EXERCISE BRIEF: Nothing is to be altered; the data must be repeated exactly.

DATASET EXCERPT:
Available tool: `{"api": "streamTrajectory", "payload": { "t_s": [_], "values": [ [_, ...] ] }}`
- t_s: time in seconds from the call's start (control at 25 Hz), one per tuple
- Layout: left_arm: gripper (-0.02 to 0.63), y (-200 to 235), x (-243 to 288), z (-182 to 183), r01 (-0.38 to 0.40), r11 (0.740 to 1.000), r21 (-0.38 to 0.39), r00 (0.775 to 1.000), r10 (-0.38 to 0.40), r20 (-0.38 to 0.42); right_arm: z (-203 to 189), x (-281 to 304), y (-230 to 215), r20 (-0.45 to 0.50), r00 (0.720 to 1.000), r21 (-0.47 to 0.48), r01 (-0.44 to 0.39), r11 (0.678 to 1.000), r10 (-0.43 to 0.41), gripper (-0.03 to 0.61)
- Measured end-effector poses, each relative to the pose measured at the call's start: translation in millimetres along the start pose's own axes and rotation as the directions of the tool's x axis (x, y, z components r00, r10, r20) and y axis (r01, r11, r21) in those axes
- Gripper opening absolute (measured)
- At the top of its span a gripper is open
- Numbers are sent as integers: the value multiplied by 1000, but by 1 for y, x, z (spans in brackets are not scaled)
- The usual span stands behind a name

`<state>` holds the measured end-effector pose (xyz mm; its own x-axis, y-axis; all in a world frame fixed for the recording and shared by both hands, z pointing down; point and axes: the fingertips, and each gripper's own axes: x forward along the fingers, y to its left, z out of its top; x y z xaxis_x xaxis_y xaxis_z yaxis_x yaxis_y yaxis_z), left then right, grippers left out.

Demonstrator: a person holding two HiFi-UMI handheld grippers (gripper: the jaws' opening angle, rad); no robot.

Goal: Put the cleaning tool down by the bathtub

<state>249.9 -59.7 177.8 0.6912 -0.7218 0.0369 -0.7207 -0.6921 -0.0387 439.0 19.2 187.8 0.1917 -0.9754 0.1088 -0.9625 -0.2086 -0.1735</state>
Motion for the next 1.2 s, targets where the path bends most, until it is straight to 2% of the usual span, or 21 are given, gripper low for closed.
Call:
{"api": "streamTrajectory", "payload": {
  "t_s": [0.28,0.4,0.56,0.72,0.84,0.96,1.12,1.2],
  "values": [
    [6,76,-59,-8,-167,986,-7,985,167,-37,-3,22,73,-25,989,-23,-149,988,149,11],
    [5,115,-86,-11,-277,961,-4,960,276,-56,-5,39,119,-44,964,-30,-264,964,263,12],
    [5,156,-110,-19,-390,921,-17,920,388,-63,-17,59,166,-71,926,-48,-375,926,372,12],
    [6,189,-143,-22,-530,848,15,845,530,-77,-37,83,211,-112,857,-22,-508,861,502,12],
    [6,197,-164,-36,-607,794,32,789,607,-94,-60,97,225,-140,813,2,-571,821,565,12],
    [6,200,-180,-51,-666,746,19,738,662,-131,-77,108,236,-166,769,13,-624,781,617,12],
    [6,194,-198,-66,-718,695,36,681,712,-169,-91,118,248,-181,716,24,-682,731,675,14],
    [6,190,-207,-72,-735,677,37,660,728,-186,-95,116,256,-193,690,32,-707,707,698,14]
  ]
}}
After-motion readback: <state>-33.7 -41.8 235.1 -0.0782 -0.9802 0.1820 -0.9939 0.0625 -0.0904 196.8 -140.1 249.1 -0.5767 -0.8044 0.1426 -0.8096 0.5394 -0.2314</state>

RESULT:
Available tool: `{"api": "streamTrajectory", "payload": { "t_s": [_], "values": [ [_, ...] ] }}`
- t_s: time in seconds from the call's start (control at 25 Hz), one per tuple
- Layout: left_arm: gripper (-0.02 to 0.63), y (-200 to 235), x (-243 to 288), z (-182 to 183), r01 (-0.38 to 0.40), r11 (0.740 to 1.000), r21 (-0.38 to 0.39), r00 (0.775 to 1.000), r10 (-0.38 to 0.40), r20 (-0.38 to 0.42); right_arm: z (-203 to 189), x (-281 to 304), y (-230 to 215), r20 (-0.45 to 0.50), r00 (0.720 to 1.000), r21 (-0.47 to 0.48), r01 (-0.44 to 0.39), r11 (0.678 to 1.000), r10 (-0.43 to 0.41), gripper (-0.03 to 0.61)
- Measured end-effector poses, each relative to the pose measured at the call's start: translation in millimetres along the start pose's own axes and rotation as the directions of the tool's x axis (x, y, z components r00, r10, r20) and y axis (r01, r11, r21) in those axes
- Gripper opening absolute (measured)
- At the top of its span a gripper is open
- Numbers are sent as integers: the value multiplied by 1000, but by 1 for y, x, z (spans in brackets are not scaled)
- The usual span stands behind a name

`<state>` holds the measured end-effector pose (xyz mm; its own x-axis, y-axis; all in a world frame fixed for the recording and shared by both hands, z pointing down; point and axes: the fingertips, and each gripper's own axes: x forward along the fingers, y to its left, z out of its top; x y z xaxis_x xaxis_y xaxis_z yaxis_x yaxis_y yaxis_z), left then right, grippers left out.

Demonstrator: a person holding two HiFi-UMI handheld grippers (gripper: the jaws' opening angle, rad); no robot.

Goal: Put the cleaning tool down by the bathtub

<state>249.9 -59.7 177.8 0.6912 -0.7218 0.0369 -0.7207 -0.6921 -0.0387 439.0 19.2 187.8 0.1917 -0.9754 0.1088 -0.9625 -0.2086 -0.1735</state>
Motion for the next 1.2 s, targets where the path bends most, until it is straight to 2% of the usual span, or 21 are given, gripper low for closed.
Call:
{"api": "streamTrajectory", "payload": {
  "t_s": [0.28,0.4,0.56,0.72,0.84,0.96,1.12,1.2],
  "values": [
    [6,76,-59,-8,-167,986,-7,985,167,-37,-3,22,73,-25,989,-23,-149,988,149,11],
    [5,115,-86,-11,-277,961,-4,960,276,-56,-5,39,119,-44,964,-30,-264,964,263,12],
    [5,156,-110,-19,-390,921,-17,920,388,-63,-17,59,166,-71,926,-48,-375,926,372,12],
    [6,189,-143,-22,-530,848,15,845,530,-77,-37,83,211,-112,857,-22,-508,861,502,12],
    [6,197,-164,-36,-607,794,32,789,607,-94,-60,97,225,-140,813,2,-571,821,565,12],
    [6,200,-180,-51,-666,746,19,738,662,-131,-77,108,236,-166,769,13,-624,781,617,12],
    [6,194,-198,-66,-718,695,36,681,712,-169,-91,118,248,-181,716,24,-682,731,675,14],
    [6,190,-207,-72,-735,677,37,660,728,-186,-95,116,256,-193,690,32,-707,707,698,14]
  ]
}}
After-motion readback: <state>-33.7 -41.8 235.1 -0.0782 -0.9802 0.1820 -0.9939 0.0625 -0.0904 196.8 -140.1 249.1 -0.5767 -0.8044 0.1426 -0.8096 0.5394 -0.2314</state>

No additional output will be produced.